# New Bolt won't stream from Amazon



## NoNose (Nov 27, 2015)

I spent quite a bit of time on the phone with Amazon this morning regarding problems with streaming movies on my Prime account. The Bolt has been unsuccessful getting any movie to stream. The UI and movie trailers work fine, but no go with streaming the actual movie/video.

Tivo Techs point the finger at Amazon, because every other service available to me...works fine. No problem with NetFlix, YouTube and other streaming services.

An error message from Amazon pops up each attempt to stream a video. The message says that it can't load the movie, then tells me to contact Amazon's video service techs. Also, there is a very annoying high-pitch crack while the video is trying to start.

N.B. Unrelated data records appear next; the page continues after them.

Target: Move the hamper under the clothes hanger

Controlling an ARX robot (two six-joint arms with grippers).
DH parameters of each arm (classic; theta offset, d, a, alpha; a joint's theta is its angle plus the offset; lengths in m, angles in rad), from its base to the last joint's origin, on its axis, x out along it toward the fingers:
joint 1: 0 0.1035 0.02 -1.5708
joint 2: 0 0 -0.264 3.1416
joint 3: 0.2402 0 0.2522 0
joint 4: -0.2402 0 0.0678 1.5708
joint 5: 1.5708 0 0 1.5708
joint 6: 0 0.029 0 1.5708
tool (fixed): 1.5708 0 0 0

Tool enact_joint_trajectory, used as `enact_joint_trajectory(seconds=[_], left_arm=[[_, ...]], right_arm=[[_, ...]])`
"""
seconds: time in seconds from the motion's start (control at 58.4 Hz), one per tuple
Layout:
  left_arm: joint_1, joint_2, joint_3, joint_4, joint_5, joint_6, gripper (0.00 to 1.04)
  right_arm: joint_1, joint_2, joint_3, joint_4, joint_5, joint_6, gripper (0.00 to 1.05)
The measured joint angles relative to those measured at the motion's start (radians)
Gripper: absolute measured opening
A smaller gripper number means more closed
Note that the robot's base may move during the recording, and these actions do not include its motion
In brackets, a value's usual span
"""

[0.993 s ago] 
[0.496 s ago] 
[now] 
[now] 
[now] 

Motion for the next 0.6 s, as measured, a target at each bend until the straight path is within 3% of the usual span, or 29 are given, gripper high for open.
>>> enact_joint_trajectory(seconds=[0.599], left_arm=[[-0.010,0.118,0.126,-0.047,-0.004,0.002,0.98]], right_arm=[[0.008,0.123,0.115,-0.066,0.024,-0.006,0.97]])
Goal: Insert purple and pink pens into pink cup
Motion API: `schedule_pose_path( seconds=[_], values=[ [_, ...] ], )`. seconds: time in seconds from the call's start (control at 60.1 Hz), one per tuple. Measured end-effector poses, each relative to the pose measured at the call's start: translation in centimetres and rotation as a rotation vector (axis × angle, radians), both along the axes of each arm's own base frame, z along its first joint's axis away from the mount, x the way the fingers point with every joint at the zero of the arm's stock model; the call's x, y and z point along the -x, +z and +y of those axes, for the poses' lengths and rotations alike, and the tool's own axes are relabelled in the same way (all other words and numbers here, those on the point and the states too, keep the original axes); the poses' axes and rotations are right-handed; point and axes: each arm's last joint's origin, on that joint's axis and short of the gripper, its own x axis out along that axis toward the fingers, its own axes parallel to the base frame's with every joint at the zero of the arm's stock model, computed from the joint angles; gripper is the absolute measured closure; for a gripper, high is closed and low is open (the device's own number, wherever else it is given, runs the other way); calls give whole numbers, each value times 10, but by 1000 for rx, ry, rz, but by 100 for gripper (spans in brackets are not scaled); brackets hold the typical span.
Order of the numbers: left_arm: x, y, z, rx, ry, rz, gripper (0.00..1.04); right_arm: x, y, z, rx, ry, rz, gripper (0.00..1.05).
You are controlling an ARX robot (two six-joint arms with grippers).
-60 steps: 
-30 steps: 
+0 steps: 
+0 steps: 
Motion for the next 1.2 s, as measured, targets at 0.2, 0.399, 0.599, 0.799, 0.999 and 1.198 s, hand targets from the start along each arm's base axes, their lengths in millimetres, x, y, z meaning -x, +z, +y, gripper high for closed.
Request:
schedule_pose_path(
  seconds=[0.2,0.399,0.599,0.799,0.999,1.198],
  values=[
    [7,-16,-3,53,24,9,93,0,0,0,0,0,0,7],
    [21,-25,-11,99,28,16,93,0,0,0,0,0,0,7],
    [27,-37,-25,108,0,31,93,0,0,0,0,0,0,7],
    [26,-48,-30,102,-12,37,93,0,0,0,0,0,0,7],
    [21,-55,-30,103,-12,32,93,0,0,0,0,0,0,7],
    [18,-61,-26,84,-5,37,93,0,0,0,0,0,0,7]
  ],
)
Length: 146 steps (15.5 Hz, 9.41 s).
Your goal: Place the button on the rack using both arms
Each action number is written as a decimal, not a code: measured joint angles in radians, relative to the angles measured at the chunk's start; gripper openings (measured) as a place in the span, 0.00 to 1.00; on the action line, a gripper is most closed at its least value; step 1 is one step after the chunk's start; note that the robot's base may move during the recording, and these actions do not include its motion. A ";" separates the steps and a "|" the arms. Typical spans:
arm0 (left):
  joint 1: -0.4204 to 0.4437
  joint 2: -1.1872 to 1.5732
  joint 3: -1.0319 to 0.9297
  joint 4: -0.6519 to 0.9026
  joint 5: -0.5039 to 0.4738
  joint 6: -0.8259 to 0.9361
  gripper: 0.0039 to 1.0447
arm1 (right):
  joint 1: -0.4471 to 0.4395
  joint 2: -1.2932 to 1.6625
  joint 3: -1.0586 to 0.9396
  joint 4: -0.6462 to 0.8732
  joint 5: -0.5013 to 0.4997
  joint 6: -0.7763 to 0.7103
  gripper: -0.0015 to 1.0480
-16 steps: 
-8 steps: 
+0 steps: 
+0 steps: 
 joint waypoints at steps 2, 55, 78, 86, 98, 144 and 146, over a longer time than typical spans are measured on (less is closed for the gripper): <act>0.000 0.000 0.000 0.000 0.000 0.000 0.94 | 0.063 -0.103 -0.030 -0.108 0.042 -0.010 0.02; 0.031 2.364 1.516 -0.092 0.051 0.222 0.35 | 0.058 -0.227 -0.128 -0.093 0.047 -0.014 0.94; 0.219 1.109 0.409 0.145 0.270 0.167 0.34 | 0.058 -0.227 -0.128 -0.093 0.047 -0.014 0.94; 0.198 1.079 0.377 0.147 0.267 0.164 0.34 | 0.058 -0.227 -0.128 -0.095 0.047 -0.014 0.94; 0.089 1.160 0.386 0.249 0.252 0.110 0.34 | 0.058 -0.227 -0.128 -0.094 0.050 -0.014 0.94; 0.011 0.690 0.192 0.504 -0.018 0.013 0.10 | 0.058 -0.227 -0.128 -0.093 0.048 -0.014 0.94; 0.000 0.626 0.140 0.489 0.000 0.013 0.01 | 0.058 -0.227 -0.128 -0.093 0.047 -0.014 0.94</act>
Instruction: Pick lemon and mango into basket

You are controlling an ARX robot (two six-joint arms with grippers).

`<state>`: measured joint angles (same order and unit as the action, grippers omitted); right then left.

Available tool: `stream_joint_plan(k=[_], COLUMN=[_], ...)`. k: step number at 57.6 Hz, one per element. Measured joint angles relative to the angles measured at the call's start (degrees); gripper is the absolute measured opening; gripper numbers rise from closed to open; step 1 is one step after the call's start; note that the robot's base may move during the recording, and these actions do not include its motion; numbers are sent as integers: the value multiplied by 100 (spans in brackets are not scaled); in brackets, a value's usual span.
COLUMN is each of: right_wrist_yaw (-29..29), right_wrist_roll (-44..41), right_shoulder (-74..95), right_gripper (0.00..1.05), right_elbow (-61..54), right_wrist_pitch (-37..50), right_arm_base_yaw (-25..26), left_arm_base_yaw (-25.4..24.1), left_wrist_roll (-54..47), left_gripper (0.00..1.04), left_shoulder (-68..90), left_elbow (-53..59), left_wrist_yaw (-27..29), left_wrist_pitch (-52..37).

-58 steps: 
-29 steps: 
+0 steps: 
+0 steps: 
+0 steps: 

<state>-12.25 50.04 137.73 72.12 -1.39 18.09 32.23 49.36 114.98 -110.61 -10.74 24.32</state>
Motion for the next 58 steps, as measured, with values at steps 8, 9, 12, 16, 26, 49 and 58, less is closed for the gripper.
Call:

Since I'm brand new to Tivo, I have no idea if the recent Tivo update may have introduced this problem. I'll be watching here and waiting for a response from the next tier of Amazon's technical folks as they take a look at what's going on. Note... I was told by Amazon that I am not the only one reporting this behavior, so it looks like this is an emerging problem since the latest Tivo update.


----------



## ThAbtO (Apr 6, 2000)

You may need to power cycle the Tivo.


----------



## NoNose (Nov 27, 2015)

ThAbtO said:


> You may need to power cycle the Tivo.


Tivo tech support gave me a list of things to try. All were performed with no positive result.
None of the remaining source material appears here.